Ratite phylogeny and distribution with comments on evolutionary processes
Abstract
ABSTRACT
This paper explains the ubiquitous nature of character conflicts in a taxonomic group, and the ratites are a typical example. Convergence due to similar selection pressures is usually invoked to explain these contradictions. Two alternate mechanisms, orthogenesis and genetic drift, are proposed to explain contradictory distributions of derived characters. It begins with the premise that natural selection and organic change which follows can only occur once a genetic trait is expressed in a phenotype whereas either genetic drift or orthogenesis allows genetic change to proceed regardless of phenotypic expression. Genetic drift or orthogenesis when coupled with homeostasis point to alternate explanations of geographic distribution, a much older age of origin for taxonomic groups, and the explosion of diversity which occurs after major extinction events as well as at the beginning of the Cambrian.

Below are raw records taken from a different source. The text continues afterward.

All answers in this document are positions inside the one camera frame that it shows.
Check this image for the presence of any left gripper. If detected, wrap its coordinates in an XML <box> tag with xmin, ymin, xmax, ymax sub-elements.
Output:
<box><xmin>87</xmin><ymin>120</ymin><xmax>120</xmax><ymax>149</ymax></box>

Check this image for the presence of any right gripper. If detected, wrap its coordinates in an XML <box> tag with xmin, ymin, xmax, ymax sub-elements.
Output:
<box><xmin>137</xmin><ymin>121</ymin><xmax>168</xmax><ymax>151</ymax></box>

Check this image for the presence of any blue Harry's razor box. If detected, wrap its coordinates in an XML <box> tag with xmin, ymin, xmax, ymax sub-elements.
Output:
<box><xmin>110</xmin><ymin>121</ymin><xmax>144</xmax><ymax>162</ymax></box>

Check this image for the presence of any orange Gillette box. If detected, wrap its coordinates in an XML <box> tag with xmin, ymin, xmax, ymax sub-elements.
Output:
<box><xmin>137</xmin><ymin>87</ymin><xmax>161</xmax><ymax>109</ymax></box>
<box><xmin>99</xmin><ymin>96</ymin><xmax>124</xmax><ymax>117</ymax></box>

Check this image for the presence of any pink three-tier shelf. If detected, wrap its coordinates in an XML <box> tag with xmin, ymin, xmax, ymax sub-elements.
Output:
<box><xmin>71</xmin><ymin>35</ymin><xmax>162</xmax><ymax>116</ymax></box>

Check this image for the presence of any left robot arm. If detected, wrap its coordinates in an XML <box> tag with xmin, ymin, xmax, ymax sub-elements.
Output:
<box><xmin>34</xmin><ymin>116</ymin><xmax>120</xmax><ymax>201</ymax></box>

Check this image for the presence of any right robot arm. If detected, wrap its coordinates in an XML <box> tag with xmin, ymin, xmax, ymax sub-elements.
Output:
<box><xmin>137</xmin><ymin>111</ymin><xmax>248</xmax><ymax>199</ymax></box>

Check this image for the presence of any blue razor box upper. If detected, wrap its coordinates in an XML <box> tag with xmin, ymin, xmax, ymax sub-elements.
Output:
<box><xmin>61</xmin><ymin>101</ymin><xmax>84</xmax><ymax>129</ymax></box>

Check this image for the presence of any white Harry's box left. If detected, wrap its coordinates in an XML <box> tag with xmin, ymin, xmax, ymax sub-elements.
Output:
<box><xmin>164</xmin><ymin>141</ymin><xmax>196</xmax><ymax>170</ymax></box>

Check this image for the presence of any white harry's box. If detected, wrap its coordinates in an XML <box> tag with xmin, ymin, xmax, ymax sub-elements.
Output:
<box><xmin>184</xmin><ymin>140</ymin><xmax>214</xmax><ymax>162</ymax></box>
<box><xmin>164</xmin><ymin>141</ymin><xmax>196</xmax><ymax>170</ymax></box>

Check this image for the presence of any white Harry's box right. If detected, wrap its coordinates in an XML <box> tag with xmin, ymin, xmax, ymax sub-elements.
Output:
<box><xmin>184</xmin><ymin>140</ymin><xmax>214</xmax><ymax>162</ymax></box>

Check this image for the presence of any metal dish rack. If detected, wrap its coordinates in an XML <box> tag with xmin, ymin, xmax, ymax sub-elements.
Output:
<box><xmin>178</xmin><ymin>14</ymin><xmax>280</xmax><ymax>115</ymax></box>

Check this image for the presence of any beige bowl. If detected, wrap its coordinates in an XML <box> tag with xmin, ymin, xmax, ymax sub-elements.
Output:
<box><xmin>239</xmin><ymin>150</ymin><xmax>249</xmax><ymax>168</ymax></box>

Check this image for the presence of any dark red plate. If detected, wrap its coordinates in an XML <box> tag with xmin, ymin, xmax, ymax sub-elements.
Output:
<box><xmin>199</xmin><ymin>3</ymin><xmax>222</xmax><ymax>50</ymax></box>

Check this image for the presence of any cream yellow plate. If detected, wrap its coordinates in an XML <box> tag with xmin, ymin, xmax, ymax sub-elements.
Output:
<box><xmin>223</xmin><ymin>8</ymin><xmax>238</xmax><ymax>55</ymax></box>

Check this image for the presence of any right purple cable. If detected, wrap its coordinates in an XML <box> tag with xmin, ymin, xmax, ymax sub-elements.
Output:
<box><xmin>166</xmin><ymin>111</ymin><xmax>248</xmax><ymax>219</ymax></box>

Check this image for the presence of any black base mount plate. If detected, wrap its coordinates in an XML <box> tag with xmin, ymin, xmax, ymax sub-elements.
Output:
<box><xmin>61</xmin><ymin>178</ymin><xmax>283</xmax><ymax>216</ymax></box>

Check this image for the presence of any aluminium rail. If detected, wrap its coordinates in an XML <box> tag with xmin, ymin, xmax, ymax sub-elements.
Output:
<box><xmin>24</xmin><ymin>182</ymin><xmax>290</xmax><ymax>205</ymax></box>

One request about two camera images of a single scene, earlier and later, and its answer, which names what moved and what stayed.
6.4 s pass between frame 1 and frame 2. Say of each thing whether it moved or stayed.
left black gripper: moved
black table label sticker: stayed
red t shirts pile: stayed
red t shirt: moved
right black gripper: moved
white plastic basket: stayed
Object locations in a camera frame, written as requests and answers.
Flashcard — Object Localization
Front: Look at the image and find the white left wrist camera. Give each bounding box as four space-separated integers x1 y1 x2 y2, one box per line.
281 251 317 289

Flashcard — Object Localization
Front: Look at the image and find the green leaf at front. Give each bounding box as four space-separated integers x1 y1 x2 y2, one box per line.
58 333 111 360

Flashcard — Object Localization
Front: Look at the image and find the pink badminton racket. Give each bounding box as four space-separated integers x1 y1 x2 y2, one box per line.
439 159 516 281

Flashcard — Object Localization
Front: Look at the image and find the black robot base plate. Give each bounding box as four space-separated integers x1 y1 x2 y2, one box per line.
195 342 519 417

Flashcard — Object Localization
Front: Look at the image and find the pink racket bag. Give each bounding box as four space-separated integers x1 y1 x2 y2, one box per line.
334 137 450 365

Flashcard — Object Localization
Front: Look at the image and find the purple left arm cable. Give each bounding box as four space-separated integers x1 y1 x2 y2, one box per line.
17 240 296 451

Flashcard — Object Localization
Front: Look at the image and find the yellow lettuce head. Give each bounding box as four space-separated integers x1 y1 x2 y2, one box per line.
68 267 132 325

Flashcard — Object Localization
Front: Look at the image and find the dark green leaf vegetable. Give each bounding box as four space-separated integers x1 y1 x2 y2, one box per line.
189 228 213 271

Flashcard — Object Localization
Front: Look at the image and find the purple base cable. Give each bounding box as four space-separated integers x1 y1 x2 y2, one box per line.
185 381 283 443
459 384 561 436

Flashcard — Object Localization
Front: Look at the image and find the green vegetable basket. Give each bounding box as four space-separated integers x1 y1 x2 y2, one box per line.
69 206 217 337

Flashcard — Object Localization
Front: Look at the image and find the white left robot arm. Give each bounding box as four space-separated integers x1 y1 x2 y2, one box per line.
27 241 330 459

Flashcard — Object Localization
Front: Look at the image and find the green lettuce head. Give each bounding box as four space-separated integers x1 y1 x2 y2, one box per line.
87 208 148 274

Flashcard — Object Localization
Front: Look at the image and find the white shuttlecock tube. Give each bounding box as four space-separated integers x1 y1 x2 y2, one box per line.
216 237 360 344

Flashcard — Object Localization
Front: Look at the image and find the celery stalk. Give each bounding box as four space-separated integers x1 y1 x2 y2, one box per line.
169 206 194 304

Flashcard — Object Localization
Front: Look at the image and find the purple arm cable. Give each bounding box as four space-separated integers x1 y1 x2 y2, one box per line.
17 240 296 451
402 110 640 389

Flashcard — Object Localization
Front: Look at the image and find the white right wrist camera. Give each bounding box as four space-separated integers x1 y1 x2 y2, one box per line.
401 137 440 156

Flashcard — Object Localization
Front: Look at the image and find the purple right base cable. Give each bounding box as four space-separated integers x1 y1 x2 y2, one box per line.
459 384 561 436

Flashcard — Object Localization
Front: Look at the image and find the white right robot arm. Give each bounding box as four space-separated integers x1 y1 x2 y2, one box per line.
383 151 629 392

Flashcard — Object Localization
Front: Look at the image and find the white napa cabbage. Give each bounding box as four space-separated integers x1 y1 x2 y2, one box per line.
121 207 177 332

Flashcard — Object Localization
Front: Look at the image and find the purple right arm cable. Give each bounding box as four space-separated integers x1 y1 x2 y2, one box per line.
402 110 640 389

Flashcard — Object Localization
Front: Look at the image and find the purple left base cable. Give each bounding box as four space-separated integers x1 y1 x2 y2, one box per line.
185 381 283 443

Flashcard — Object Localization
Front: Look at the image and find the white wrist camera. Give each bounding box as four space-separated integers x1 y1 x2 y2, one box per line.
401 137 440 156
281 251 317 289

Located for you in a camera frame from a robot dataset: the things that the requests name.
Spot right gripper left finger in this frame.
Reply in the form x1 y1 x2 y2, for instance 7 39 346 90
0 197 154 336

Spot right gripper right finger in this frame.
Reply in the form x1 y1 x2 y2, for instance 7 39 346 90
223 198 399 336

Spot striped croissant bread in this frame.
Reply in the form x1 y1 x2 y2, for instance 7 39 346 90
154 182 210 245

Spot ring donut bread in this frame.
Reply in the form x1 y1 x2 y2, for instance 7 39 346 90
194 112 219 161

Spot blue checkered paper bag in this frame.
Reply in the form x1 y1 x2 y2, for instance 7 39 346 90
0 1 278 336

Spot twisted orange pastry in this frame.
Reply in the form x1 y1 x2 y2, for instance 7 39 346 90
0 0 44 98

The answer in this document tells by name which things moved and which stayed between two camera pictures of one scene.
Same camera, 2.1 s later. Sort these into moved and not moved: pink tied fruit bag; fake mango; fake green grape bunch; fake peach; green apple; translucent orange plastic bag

The non-concurrence between ratites' southern hemisphere distribution and the sequence of continental breakup are reconciled when assuming these alternate mechanisms are responsible. Characters currently used to test phyogenetic hypotheses are called into question as well as Occam's razor and assumptions used in Bayesian inference. The disparity between a taxon's first appearance in the fossil record and it's time of origin as determined by genetic clock studies is real and not the result of error.